Sustainability matters more than ever, so projects that invest energy into recycling ligands, optimizing waste handling, or minimizing the use of excess metals earn positive attention in grant applications and peer reviews. Colleagues who participate in green chemistry initiatives often find unexpected advantages: simple tweaks in ligand structure can open doors to water-compatible systems or reactions at lower temperatures, trimming both cost and environmental impact.
Everyone in the chemical sciences knows it takes the right materials to push discovery forward. 4,4-Dimethyl-2,2-bipyridine is more than just another ligand; it brings researchers new ways to fine-tune systems for performance, selectivity, and stability.

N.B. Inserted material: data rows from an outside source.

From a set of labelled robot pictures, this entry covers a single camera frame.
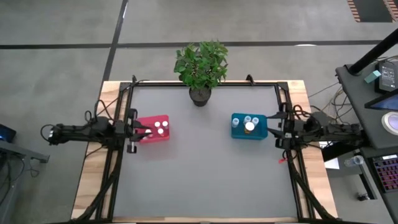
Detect blue plastic bin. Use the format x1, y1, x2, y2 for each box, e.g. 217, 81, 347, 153
230, 112, 269, 141

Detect black office desk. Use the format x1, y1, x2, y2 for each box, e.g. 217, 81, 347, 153
335, 60, 398, 224

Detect clear plastic water bottle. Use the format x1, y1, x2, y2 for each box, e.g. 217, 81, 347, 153
343, 154, 364, 168

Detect black vertical pole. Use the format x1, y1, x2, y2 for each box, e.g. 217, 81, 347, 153
347, 27, 398, 76

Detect white paper sheet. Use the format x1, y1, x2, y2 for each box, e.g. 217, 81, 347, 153
323, 157, 340, 170

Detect white round lamp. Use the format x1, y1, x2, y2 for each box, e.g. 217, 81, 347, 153
381, 111, 398, 136

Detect black floor mat striped edge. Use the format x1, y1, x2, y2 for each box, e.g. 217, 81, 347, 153
346, 0, 398, 23

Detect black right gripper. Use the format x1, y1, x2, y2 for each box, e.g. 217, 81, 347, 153
266, 112, 299, 147

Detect black keyboard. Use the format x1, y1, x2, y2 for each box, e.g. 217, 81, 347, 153
372, 154, 398, 193

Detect tablet with blue screen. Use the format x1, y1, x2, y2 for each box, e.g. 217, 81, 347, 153
365, 93, 398, 111

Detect black tablet blue screen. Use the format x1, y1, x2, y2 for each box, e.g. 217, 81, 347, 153
0, 123, 17, 143

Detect green plant in black pot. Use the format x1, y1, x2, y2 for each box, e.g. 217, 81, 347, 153
173, 40, 229, 108

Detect black electronics box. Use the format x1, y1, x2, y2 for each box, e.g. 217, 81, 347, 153
374, 60, 398, 94

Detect pink plastic bin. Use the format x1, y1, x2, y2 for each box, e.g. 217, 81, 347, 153
136, 114, 170, 144

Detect grey metal desk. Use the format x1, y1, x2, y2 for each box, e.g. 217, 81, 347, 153
0, 138, 50, 224

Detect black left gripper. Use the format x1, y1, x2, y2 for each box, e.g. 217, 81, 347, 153
115, 119, 152, 144

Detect small teal box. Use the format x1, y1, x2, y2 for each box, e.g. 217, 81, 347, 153
364, 70, 382, 84

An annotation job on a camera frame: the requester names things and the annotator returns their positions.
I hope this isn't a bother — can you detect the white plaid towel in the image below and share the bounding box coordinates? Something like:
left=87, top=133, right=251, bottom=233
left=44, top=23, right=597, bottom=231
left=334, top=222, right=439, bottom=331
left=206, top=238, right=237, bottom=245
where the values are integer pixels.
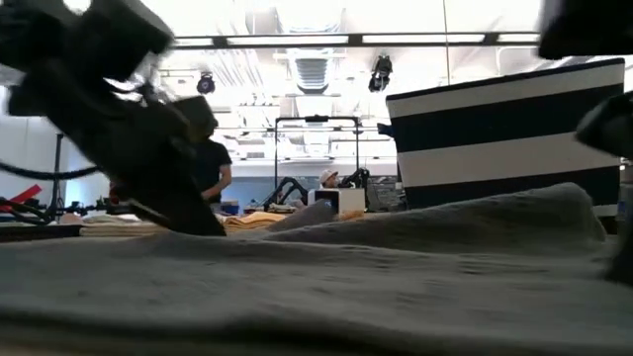
left=78, top=212, right=170, bottom=238

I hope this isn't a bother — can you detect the long ceiling light bar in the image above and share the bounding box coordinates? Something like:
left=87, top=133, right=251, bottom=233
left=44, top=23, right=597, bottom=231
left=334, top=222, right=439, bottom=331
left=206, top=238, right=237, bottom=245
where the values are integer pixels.
left=171, top=31, right=541, bottom=50

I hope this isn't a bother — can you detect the orange towel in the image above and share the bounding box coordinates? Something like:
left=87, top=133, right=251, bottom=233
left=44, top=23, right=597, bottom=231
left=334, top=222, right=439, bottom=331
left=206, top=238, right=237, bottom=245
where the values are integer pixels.
left=221, top=211, right=289, bottom=234

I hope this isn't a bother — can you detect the dark grey towel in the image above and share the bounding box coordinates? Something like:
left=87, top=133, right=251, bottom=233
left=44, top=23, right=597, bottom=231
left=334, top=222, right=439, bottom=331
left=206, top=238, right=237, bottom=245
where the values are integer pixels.
left=0, top=181, right=633, bottom=356

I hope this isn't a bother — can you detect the black cable loop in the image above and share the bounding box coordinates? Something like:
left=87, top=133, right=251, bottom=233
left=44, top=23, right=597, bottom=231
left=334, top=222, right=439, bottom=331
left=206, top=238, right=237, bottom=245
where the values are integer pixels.
left=0, top=160, right=101, bottom=182

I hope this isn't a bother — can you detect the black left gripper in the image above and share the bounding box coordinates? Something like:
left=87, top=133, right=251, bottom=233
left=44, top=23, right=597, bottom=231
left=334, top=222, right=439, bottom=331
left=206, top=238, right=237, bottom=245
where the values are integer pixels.
left=0, top=0, right=228, bottom=237

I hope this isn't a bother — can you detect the person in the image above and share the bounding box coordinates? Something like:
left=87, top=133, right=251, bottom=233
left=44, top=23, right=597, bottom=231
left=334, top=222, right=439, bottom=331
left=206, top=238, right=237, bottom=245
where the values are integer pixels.
left=191, top=116, right=234, bottom=205
left=317, top=168, right=341, bottom=191

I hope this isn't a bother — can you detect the navy white striped fabric bin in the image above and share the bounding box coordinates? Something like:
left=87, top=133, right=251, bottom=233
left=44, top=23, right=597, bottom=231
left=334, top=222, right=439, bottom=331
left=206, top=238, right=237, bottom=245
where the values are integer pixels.
left=377, top=57, right=628, bottom=220

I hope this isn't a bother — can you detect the white device with blue display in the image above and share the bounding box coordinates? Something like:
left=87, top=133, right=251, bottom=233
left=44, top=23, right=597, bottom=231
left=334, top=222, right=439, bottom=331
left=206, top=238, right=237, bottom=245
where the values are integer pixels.
left=307, top=187, right=343, bottom=216

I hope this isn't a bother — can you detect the black ceiling spotlight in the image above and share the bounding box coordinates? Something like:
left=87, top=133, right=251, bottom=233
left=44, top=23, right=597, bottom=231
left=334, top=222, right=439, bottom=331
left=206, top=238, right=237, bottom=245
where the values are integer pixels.
left=195, top=71, right=218, bottom=96
left=367, top=53, right=395, bottom=94

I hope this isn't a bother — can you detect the black aluminium table frame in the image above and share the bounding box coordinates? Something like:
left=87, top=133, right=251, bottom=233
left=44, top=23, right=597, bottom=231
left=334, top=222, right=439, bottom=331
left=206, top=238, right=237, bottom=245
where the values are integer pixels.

Its proven track record in catalysis, coordination chemistry, energy materials, and teaching shows how foundational materials enable scientific leaps. By combining reliable performance with manageable handling and clear advantages over less-substituted variants, this product cements its status as a trustworthy partner whether in the classroom, a research lab, or a scaled-up factory floor.
If you work with transition metals, care about reproducibility, or want to probe new scientific territory, this is a strong candidate for your toolkit. Regular use and ongoing peer-reviewed studies promise continued growth in possibilities as new applications and improved synthetic pathways come to light. The experience of researchers and educators paints an optimistic outlook for this ligand’s continuing role in innovation.